Whether now is the time to grab a new deal depends entirely on your circumstances. As fixed rates are expected to come down further, you may want to wait and see what the next few weeks will bring. However, if you’re sitting on a standard variable rate (SVR), the base rate rises will have an impact on your repayments. Since December 2021, the average SVR has risen by 2% and lenders are traditionally quick to pass on base rate rises.

A rise of 0.50% on the current average SVR of 6.40% would add approximately £1,509 onto total repayments over two years. This calculation is based on a £200,000 mortgage over a 25-year term on a repayment basis. For a more individual assessment use our online mortgage calculator.

With further base rate rises expected in 2023 and house prices predicted to fall, demand for mortgages may be impacted. If you’re looking to refinance next year, now may be the time to start building a savings pot to pay for any associated costs.

What does this mean for your savings?

There’s no guarantee that banks will pass base rate increases on to savers.

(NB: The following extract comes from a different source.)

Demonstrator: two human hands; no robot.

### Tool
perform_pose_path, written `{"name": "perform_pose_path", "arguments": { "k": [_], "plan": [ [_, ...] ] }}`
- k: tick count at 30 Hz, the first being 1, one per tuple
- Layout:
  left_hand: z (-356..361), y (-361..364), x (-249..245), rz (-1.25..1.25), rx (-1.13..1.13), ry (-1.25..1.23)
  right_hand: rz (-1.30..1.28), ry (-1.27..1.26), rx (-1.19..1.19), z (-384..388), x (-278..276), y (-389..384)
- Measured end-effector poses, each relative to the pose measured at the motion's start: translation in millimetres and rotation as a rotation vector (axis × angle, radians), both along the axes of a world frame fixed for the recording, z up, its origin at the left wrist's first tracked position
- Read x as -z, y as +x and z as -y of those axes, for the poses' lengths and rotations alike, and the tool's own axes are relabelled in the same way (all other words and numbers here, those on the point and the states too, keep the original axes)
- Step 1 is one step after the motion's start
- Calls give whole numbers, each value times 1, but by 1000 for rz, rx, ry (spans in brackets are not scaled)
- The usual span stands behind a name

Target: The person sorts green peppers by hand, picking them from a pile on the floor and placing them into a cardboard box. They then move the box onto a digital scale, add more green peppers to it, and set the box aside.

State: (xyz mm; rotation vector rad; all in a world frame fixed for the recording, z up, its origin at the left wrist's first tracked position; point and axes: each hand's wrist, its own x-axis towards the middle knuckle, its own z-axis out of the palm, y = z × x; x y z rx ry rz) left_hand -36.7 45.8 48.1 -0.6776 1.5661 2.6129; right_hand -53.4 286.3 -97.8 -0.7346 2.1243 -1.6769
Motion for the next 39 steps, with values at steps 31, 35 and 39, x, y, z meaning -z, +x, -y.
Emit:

Indeed, the majority of the biggest high street banks have failed to pass the full BoE base rate rises to easy access accounts, with one brand passing on just 0.39% since December 2021. If your loyalty to a bank or building society isn’t being rewarded, it’s vital to shop around and find a better rate for your savings.

If you don’t want to lock your money away for too long a notice account may be worth considering, with rates improving greatly in this area of the market in 2022. And if you’ve yet to use your ISA allowance, rates are much higher now than at the start of the year, although you should consider any Personal Savings Allowance when comparing ISA and non-ISA accounts.

Moving into 2023, variable savings rates are expected to continue to rise across the board, so it will be down to you to keep abreast of rate changes and switch if you’re getting a poor return on your hard-earned cash.